PROBLEM TO SOLVE:
None of the images should appear in your copy. Transcribe the data in full.

GIVEN INFORMATION:
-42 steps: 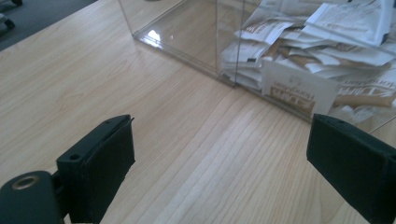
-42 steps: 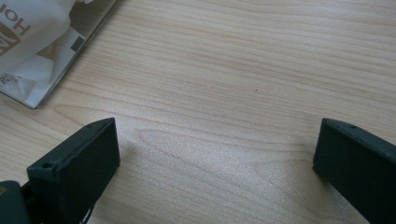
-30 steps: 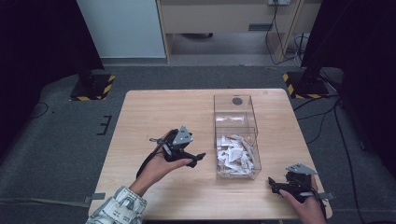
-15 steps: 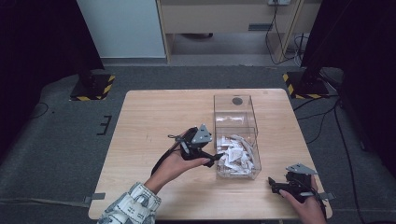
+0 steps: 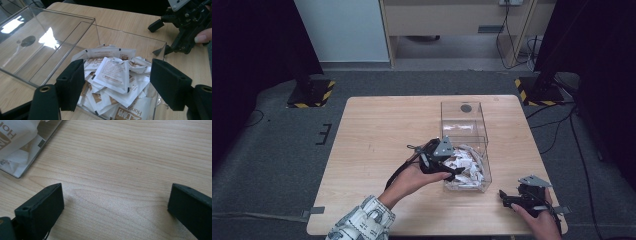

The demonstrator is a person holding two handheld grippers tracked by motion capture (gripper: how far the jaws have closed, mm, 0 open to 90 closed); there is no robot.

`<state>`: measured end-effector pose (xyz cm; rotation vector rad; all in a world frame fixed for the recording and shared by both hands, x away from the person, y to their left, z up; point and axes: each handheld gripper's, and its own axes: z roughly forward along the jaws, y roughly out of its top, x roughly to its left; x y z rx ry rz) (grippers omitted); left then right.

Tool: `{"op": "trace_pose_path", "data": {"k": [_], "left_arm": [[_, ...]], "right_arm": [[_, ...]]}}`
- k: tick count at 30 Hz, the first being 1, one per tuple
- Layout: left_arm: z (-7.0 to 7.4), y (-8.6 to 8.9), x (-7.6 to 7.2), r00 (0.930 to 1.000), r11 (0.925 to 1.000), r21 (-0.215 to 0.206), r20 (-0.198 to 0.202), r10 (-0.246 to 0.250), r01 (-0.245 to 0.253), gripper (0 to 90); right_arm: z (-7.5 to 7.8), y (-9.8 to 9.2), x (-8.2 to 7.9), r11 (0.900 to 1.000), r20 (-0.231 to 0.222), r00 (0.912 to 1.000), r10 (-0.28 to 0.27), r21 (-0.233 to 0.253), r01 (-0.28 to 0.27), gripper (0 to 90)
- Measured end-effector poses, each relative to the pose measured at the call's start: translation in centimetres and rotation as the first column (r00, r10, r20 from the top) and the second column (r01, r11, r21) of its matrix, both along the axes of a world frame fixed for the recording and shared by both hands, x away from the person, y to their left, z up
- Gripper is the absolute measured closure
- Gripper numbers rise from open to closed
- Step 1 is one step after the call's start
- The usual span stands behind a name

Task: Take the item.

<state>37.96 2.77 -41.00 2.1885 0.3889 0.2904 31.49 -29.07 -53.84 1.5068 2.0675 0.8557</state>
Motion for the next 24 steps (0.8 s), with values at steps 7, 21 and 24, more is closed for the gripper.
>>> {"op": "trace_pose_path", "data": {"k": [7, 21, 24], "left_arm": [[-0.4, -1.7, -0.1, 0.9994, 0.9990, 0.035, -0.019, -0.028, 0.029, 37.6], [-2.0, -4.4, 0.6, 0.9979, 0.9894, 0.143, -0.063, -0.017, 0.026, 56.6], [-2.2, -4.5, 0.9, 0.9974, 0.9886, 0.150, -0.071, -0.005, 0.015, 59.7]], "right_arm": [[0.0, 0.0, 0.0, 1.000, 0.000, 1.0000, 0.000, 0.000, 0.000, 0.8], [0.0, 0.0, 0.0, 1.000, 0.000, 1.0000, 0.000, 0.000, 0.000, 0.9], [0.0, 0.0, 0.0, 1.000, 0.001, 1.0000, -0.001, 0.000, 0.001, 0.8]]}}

RESULT:
-42 steps: 
-42 steps: 
-30 steps: 
-15 steps: 
+0 steps: 

The demonstrator is a person holding two handheld grippers tracked by motion capture (gripper: how far the jaws have closed, mm, 0 open to 90 closed); there is no robot.

`<state>`: measured end-effector pose (xyz cm; rotation vector rad; all in a world frame fixed for the recording and shared by both hands, x away from the person, y to their left, z up; point and axes: each handheld gripper's, and its own axes: z roughly forward along the jaws, y roughly out of its top, x roughly to its left; x y z rx ry rz) (grippers omitted); left then right.

Tool: `{"op": "trace_pose_path", "data": {"k": [_], "left_arm": [[_, ...]], "right_arm": [[_, ...]]}}`
- k: tick count at 30 Hz, the first being 1, one per tuple
- Layout: left_arm: z (-7.0 to 7.4), y (-8.6 to 8.9), x (-7.6 to 7.2), r00 (0.930 to 1.000), r11 (0.925 to 1.000), r21 (-0.215 to 0.206), r20 (-0.198 to 0.202), r10 (-0.246 to 0.250), r01 (-0.245 to 0.253), gripper (0 to 90); right_arm: z (-7.5 to 7.8), y (-9.8 to 9.2), x (-8.2 to 7.9), r11 (0.900 to 1.000), r20 (-0.231 to 0.222), r00 (0.912 to 1.000), r10 (-0.28 to 0.27), r21 (-0.233 to 0.253), r01 (-0.28 to 0.27), gripper (0 to 90)
- Measured end-effector poses, each relative to the pose measured at the call's start: translation in centimetres and rotation as the first column (r00, r10, r20 from the top) and the second column (r01, r11, r21) of its matrix, both along the axes of a world frame fixed for the recording and shared by both hands, x away from the person, y to their left, z up
- Gripper is the absolute measured closure
- Gripper numbers rise from open to closed
- Step 1 is one step after the call's start
- The usual span stands behind a name

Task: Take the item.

<state>37.96 2.77 -41.00 2.1885 0.3889 0.2904 31.49 -29.07 -53.84 1.5068 2.0675 0.8557</state>
Motion for the next 24 steps (0.8 s), with values at steps 7, 21 and 24, more is closed for the gripper.
>>> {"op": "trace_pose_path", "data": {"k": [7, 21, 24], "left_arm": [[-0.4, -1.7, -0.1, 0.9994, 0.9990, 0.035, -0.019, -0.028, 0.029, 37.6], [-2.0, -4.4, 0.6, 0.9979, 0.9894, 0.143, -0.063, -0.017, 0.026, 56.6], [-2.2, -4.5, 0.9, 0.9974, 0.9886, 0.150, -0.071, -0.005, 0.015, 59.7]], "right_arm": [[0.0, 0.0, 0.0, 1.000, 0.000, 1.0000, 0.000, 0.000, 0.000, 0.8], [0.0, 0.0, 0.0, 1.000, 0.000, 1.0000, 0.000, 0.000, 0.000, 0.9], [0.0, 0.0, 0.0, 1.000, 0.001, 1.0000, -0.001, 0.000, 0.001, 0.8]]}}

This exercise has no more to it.